SAN ANTONIO (Reuters) - Lawyers for Rick Perry invoked a former Roman emperor and 17th-century French King Louis XIV in a motion filed on Monday seeking to dismiss abuse-of-power felony charges leveled against the Texas governor.
It was the second motion seeking to dismiss the charges against Perry, a potential candidate in the 2016 Republican presidential race, who has tried to rally support by saying he is the victim of a partisan, politicized prosecution.
The new motion argues that Perry was operating within his rights in vetoing money for a public integrity unit in the prosecutor’s office in Travis County, a Democratic stronghold in the heavily Republican state.

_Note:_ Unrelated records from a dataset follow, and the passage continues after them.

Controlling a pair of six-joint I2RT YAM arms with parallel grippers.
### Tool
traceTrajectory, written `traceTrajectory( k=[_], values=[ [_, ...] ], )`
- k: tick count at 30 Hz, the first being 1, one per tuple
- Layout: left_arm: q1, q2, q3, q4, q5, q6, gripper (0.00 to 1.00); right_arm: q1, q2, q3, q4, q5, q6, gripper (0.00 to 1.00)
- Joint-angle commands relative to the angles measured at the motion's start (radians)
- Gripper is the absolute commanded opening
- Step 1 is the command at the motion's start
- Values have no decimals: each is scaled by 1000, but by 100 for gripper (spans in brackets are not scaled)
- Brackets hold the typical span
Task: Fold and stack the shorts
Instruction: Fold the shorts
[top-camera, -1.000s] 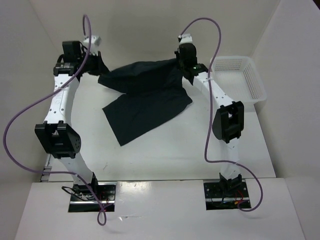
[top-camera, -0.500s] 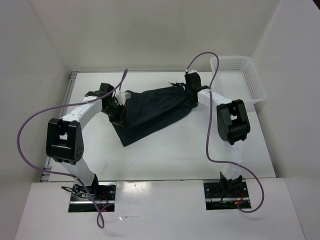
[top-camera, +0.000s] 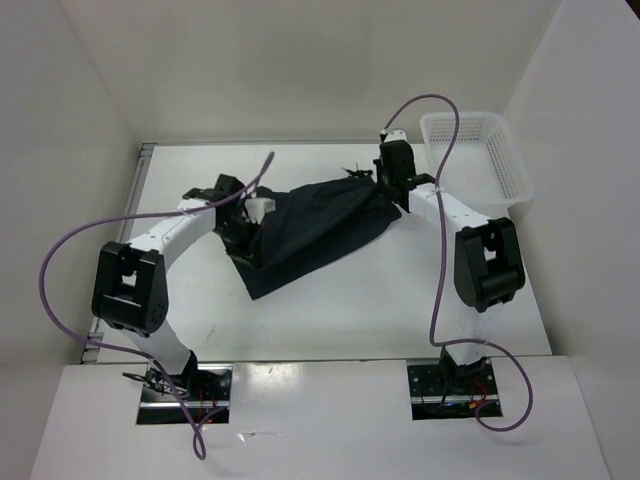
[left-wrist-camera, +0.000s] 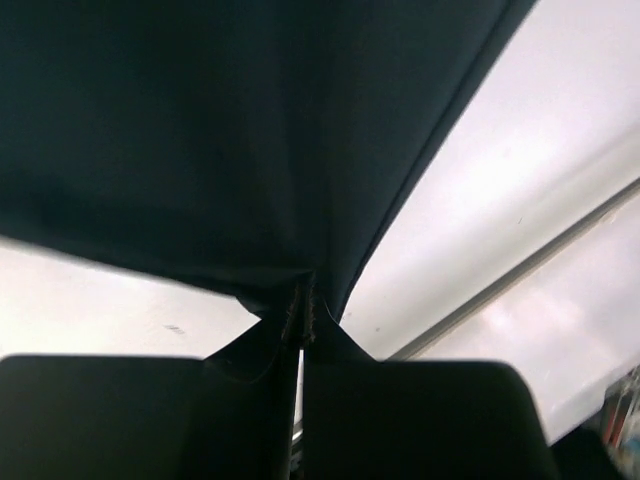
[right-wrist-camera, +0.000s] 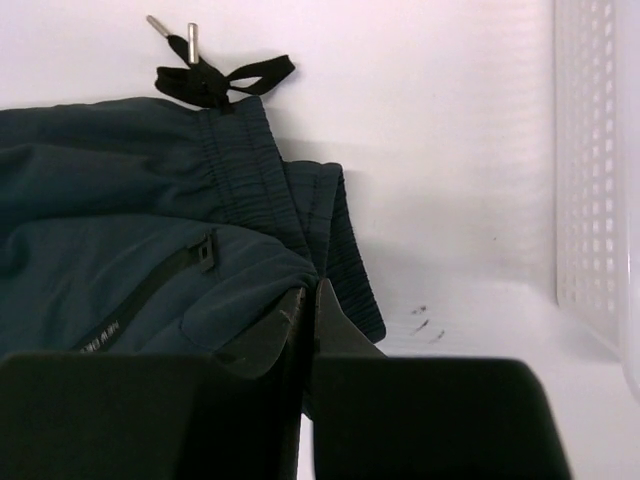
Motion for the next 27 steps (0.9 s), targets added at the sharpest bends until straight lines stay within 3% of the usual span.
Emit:
traceTrajectory(
  k=[1,7,12,13,14,15,19,20,21,22,25,27],
  values=[
    [-80,29,-89,-37,-30,4,2,-8,-63,-63,61,7,38,0],
    [-106,109,-158,-11,-81,4,8,12,-63,-134,61,-29,90,4],
    [-106,71,-186,-11,-155,4,14,12,-73,-180,61,-29,112,9],
    [-106,71,-186,-28,-155,4,19,12,-82,-200,61,-29,112,17],
    [-106,71,-177,-67,-114,4,34,12,-82,-212,61,-29,112,27],
    [-106,62,-167,-88,-97,4,42,12,-93,-221,61,-19,112,38],
    [-106,20,-149,-102,-144,4,54,12,-142,-252,51,-53,130,64],
    [-106,20,-149,-102,-164,4,64,12,-159,-252,51,-76,147,67],
    [-106,3,-138,-88,-178,4,66,1,-182,-270,60,-99,159,68],
    [-106,3,-121,-88,-178,4,81,-13,-234,-299,73,-152,190,68],
    [-161,12,-121,-36,-196,4,94,-51,-345,-376,151,-217,263,71],
    [-210,26,-144,-1,-205,4,95,-72,-372,-402,192,-239,302,71]
  ],
)
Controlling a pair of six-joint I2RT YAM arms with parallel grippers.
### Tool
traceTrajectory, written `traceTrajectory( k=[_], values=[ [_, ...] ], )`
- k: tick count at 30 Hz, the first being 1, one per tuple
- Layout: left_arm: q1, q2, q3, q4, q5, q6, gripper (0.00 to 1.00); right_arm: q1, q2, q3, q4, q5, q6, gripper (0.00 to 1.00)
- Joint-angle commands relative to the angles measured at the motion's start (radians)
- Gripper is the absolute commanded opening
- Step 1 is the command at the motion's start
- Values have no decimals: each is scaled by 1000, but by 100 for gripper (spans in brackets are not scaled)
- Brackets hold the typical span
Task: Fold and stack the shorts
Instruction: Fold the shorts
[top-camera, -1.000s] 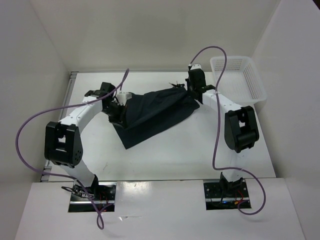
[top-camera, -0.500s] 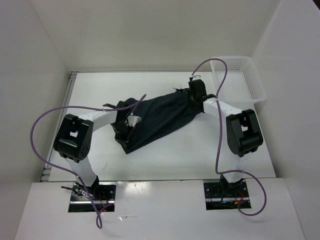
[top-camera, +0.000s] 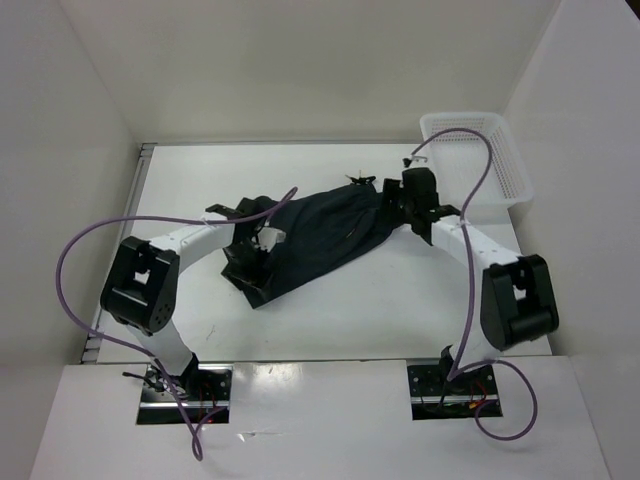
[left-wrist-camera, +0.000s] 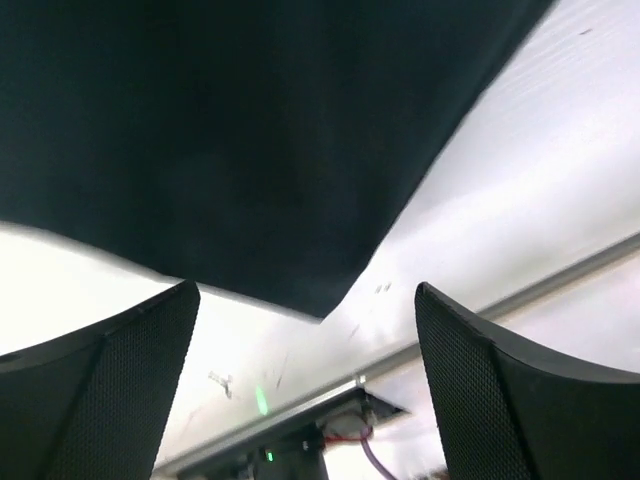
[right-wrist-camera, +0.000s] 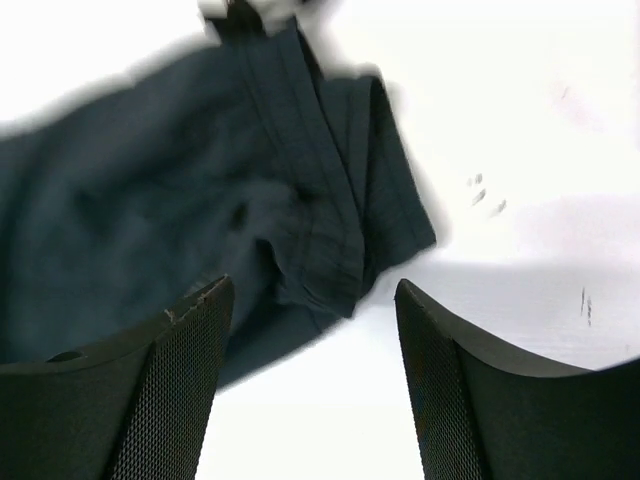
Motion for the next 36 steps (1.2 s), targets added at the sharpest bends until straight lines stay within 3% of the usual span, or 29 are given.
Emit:
traceTrajectory(
  k=[1,5,11,15,17,22,26,30,36],
  values=[
    [-76,17,-25,81,-33,4,95,-59,-83,-24,134,-73,120,71],
    [-97,72,-60,168,-134,4,96,-100,44,63,76,-53,181,71],
    [-97,83,-108,203,-216,4,90,-156,245,179,-32,-44,296,56],
    [-97,83,-134,212,-235,4,73,-156,268,176,-52,4,349,49],
    [-97,92,-158,221,-246,4,60,-156,293,164,-52,16,370,49],
    [-88,92,-146,221,-246,4,55,-147,347,164,-52,-27,392,51],
    [-65,92,-137,221,-259,4,45,-147,379,214,-90,-13,392,34],
    [4,112,-103,212,-283,4,38,-147,403,239,-188,-43,382,0],
    [168,141,-53,223,-302,4,35,-98,207,72,-190,-87,441,0]
  ],
)
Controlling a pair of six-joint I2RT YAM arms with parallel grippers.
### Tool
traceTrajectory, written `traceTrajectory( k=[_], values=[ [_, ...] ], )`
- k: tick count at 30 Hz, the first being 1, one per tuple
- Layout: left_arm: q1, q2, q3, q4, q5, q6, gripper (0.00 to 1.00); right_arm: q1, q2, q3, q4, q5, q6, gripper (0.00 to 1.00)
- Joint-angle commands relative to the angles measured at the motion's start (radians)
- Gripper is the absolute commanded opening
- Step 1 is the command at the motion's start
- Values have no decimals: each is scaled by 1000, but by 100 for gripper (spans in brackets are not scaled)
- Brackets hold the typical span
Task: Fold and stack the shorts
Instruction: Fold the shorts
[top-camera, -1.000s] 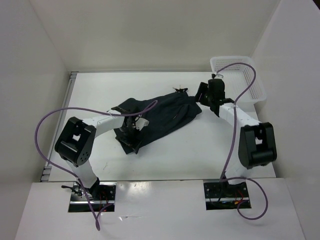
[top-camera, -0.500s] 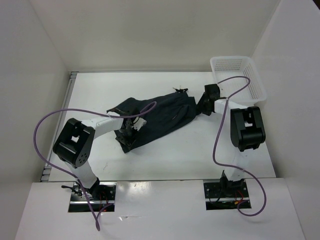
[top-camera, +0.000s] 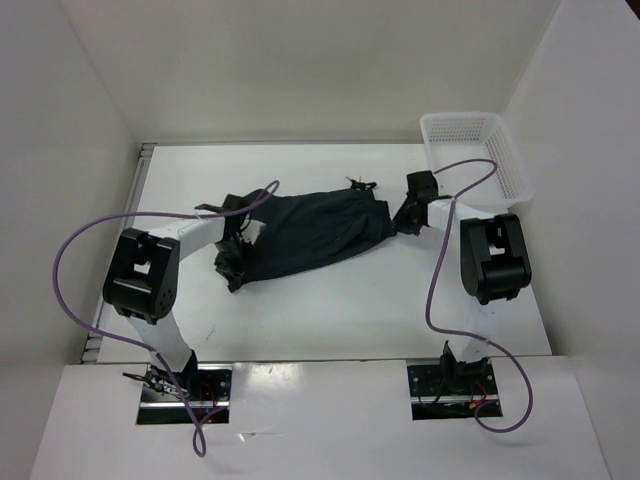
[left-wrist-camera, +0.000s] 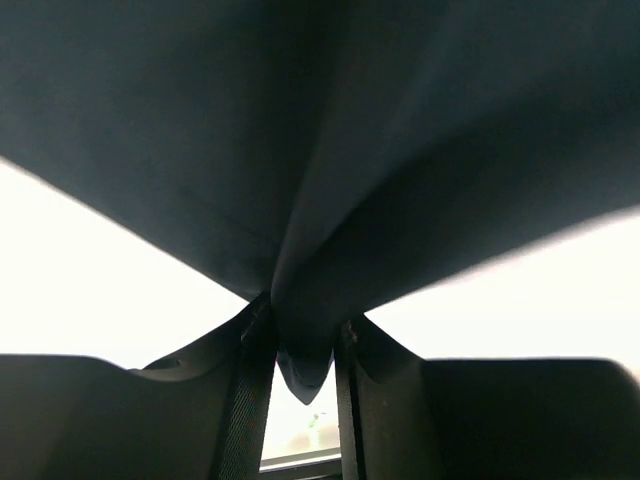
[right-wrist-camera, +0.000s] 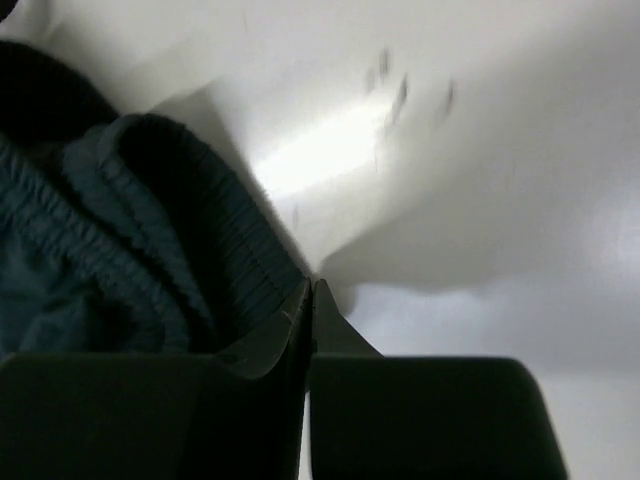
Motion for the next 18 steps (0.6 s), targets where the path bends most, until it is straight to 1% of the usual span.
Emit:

Rebutting the lawsuit’s contention that Perry had overstepped his authority by vetoing the funds, his lawyers argued that he was operating within the constraints on his office imposed by the state constitution.
“A Texas Governor is not Augustus traversing his realm with a portable mint and an imperial treasure in tow; he no more has custody or possession of the State’s general revenue funds than does any Texan. No governor can say of his or her state what the Sun King said of France: “L’etat c’est moi,” it said.
Perry, 64, the longest-serving governor in Texas history, became the target of an ethics investigation last year after he vetoed $7.5 million in funding for the state public integrity unit run from the Travis County district attorney’s office.
His veto was widely viewed as intended to force the ouster of Travis County District Attorney Rosemary Lehmberg, a Democrat, after she had pleaded guilty to drunken driving and remained in office.
Since being indicted last month, Perry has traveled to crucial presidential primary states to rally support for a possible campaign. After flaming out in a gaffe-prone 2012 presidential bid, Perry has ranked near the bottom in surveys of Republican voters among possible candidates in 2016.